Adobe Creek Reservoir lies in a remote area of Bent and Kiowa counties in Colorado, U.S. The reservoir is an off-stream storage impoundment used to store water for agricultural irrigation. Only a few small unnamed intermittent creeks flow into the lake. The lake is chiefly fed by the Adobe Creek Inlet, a human-made ditch that draws water from nearby Adobe Creek and from the Fort Lyon Storage Canal. The reservoir's outlet is the Adobe Creek Reservoir Outlet Ditch, which empties into Adobe Creek. The reservoir, which lies at an elevation of 4131 ft on Colorado's Eastern Plains, is a former Colorado state wildlife area.

==Names==
Adobe Creek Reservoir is also often called Blue Lake, especially by locals in the area around the lake.

==Dam==
The Adobe Creek Dam, NID ID CO00515, is a 41 ft high earthen dam that can store up to 122360 acre.ft of water.

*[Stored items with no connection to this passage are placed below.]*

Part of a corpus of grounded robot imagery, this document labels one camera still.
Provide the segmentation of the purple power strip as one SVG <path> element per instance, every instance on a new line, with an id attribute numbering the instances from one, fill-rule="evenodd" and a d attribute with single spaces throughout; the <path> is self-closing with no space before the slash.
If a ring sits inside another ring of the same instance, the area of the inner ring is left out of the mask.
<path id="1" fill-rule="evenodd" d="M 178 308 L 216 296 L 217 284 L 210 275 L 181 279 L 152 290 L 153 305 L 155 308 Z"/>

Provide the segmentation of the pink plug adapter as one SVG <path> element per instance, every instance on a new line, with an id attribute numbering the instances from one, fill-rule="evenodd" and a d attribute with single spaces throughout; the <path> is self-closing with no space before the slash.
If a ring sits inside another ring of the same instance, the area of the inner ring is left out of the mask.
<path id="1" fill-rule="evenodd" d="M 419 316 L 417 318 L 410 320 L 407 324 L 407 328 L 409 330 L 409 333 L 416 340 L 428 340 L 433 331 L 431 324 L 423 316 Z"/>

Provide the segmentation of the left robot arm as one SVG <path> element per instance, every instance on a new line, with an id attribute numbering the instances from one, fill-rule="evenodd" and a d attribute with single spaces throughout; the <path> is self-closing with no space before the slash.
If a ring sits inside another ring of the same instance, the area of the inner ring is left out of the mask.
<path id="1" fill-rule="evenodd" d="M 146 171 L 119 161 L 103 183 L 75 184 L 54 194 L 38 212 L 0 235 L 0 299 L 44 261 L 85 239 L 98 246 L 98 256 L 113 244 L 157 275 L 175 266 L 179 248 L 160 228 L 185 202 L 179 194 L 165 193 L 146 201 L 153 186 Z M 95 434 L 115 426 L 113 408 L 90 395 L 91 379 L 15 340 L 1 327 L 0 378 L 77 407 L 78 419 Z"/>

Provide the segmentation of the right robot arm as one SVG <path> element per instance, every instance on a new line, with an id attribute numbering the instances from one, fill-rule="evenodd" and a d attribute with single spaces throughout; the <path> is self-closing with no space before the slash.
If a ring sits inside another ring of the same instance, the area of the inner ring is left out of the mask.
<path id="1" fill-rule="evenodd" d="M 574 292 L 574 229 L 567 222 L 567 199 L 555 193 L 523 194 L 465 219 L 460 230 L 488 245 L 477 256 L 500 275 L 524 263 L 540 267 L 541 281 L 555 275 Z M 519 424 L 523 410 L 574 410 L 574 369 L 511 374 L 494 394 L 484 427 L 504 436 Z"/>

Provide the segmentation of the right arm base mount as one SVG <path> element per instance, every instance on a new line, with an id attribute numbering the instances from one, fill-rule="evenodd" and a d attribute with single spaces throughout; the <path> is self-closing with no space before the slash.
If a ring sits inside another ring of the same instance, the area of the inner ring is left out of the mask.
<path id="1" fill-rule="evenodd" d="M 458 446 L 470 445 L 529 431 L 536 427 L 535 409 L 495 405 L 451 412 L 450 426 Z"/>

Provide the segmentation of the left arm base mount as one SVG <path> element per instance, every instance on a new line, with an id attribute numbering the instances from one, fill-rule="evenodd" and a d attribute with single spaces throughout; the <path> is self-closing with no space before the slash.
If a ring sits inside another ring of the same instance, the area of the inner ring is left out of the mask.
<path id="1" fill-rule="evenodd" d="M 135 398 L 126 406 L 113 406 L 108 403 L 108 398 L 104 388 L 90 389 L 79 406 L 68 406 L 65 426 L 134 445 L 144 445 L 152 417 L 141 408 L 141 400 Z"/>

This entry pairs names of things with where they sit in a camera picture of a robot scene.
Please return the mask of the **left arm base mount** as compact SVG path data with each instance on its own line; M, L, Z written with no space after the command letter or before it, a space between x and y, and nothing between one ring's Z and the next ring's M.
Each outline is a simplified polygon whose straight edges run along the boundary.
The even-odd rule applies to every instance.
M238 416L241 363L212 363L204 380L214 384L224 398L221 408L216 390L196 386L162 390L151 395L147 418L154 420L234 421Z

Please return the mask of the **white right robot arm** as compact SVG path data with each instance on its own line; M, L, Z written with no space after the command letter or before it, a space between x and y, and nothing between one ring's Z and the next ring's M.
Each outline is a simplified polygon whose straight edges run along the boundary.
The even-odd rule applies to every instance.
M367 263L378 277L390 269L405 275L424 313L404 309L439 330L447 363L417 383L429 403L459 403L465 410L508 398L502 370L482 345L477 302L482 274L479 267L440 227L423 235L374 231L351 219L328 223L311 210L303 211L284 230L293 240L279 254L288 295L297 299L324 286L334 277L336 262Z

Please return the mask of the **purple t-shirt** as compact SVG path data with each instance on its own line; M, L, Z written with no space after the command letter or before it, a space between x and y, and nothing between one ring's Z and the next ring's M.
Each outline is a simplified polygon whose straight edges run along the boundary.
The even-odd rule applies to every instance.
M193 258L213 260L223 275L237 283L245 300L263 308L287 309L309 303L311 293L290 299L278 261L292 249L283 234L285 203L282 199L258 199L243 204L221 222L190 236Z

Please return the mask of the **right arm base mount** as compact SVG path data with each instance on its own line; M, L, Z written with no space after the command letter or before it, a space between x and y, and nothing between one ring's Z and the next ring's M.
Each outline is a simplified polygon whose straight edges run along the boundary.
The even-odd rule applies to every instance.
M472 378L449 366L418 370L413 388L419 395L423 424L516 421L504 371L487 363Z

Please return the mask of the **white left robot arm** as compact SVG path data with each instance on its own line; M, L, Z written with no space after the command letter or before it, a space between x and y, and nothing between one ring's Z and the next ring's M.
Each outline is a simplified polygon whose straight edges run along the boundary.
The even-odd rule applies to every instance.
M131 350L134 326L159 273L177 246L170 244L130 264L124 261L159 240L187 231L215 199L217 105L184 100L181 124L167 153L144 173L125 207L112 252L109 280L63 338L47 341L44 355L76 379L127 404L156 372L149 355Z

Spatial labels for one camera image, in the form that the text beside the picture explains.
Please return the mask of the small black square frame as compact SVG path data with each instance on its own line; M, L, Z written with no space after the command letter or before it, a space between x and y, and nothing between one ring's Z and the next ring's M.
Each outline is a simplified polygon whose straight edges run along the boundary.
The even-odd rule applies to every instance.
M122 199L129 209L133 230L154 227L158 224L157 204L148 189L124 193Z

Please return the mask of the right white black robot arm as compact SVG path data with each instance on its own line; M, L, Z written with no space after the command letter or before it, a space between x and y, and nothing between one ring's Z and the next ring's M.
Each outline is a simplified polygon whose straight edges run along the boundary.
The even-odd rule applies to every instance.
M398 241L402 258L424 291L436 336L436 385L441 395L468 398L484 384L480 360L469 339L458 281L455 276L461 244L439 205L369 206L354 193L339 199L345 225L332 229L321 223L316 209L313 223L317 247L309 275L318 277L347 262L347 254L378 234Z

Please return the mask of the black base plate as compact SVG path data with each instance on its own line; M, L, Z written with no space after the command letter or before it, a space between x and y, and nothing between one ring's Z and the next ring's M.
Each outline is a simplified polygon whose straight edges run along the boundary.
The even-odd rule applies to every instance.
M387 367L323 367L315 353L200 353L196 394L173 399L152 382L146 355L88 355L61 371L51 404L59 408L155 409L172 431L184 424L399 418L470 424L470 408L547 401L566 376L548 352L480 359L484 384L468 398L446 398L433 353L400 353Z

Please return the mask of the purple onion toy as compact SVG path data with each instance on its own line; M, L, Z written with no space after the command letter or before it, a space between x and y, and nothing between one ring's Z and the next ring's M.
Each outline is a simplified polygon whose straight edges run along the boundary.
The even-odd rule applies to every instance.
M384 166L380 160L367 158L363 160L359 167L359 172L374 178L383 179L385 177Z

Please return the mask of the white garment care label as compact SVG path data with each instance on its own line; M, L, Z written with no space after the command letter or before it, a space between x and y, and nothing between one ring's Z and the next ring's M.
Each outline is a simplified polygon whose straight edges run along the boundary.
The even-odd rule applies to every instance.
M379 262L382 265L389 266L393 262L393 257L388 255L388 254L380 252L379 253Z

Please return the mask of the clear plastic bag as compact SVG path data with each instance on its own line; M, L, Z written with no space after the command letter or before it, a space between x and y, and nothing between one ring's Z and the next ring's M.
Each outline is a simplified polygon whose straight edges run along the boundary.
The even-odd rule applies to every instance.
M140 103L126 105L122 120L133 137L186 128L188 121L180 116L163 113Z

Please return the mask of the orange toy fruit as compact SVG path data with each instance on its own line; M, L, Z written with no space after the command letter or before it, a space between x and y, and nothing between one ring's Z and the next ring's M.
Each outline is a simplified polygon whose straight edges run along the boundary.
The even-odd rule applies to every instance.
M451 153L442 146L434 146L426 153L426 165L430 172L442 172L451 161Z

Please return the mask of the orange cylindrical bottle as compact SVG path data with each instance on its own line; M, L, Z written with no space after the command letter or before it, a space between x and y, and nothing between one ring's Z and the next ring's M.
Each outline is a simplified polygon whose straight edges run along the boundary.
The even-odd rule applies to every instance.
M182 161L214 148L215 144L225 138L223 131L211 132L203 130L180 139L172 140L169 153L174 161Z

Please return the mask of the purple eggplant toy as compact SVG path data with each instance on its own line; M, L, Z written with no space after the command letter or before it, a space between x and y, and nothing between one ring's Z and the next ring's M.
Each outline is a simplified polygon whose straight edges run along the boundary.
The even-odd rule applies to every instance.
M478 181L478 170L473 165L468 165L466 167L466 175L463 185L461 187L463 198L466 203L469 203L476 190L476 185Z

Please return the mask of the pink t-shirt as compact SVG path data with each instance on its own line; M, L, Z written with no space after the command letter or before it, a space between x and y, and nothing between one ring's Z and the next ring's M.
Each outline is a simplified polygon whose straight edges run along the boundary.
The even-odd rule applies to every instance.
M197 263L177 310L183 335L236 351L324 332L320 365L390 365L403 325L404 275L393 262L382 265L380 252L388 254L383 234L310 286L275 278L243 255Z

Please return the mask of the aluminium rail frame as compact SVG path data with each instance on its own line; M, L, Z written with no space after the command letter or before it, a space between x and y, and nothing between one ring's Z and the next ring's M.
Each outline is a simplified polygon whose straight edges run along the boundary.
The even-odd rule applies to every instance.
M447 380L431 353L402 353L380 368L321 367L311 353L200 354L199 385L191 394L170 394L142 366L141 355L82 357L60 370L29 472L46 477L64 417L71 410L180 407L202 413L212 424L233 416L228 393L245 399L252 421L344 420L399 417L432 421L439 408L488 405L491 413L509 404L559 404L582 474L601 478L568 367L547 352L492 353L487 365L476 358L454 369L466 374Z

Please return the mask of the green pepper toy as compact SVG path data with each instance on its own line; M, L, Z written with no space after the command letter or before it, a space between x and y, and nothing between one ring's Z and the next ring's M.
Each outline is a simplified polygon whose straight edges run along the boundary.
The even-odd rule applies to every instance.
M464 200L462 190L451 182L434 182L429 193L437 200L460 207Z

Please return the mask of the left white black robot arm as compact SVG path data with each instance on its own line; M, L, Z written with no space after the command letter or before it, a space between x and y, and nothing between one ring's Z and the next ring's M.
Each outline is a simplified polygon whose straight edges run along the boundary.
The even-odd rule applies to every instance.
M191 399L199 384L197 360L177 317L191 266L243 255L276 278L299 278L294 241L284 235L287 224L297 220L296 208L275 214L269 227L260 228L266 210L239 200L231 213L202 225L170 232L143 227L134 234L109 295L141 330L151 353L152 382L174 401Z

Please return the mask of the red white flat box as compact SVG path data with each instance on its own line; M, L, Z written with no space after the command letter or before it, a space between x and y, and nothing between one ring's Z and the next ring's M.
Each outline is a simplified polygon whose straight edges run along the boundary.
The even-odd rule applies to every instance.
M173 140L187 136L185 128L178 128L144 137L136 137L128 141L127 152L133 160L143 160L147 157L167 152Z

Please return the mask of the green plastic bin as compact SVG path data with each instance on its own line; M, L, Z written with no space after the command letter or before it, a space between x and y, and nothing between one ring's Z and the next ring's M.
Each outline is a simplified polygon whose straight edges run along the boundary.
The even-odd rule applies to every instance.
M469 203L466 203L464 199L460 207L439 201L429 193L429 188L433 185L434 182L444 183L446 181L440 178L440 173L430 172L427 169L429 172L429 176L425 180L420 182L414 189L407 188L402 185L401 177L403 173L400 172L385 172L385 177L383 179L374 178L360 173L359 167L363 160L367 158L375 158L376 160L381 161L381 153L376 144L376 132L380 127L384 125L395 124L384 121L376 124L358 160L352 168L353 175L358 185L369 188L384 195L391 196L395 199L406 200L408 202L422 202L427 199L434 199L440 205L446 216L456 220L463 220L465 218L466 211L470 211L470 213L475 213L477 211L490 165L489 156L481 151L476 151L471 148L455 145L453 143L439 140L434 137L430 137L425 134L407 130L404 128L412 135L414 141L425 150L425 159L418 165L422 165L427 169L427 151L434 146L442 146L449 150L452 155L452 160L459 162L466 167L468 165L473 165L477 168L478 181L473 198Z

It was built in 1904 and is 7375 ft wide. The dam and reservoir are owned by the Fort Lyon Canal Company.

==State wildlife area==
The lake and the immediate area around made up the former Adobe Creek Reservoir State Wildlife Area. In 2026, the lake's owner decided to end its lease with Colorado Parks and Wildlife, effectively ending public access to the lake and the area around it. Fishing was the wildlife area's chief activity. Specifically, anglers were able to catch black crappie, blue catfish, channel catfish, freshwater drum, largemouth bass, saugeye, walleye, and wiper.